EXERCISE
For each line in the data below that holds "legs", return a copy.

COLLECTED DATA
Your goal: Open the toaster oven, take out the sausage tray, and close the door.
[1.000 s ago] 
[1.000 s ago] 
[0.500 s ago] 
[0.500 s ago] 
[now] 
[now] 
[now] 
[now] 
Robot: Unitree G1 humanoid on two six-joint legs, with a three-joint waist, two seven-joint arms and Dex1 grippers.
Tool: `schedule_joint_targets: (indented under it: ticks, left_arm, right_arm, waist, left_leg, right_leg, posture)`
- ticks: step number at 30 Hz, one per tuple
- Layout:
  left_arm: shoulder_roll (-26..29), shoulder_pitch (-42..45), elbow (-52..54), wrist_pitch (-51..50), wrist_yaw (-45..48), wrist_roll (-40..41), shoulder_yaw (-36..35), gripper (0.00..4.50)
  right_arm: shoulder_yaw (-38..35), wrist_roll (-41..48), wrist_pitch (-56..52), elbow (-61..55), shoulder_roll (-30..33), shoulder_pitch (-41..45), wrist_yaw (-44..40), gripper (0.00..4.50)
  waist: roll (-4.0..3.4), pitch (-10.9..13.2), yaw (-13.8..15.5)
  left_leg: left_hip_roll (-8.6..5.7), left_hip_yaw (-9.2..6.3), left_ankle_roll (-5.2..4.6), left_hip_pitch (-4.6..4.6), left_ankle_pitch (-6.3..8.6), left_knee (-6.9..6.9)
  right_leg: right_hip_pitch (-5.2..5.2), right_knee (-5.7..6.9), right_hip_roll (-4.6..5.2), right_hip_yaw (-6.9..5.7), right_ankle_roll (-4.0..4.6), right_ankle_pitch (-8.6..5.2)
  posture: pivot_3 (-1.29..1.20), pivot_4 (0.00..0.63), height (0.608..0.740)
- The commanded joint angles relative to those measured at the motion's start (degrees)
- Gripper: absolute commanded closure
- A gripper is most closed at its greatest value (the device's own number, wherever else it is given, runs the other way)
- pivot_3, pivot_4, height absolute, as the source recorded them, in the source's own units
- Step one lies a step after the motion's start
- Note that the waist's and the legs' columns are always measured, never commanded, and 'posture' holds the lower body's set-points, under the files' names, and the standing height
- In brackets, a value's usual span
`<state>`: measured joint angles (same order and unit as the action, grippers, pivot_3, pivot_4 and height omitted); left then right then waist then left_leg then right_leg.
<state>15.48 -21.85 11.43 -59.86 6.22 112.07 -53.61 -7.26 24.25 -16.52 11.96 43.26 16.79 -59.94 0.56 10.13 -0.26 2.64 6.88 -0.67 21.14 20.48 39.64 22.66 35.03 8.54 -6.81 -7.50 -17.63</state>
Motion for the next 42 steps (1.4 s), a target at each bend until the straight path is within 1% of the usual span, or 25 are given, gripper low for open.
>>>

COMPLETED TASK
Robot: Unitree G1 humanoid on two six-joint legs, with a three-joint waist, two seven-joint arms and Dex1 grippers.
- Note that the waist's and the legs' columns are always measured, never commanded, and 'posture' holds the lower body's set-points, under the files' names, and the standing height

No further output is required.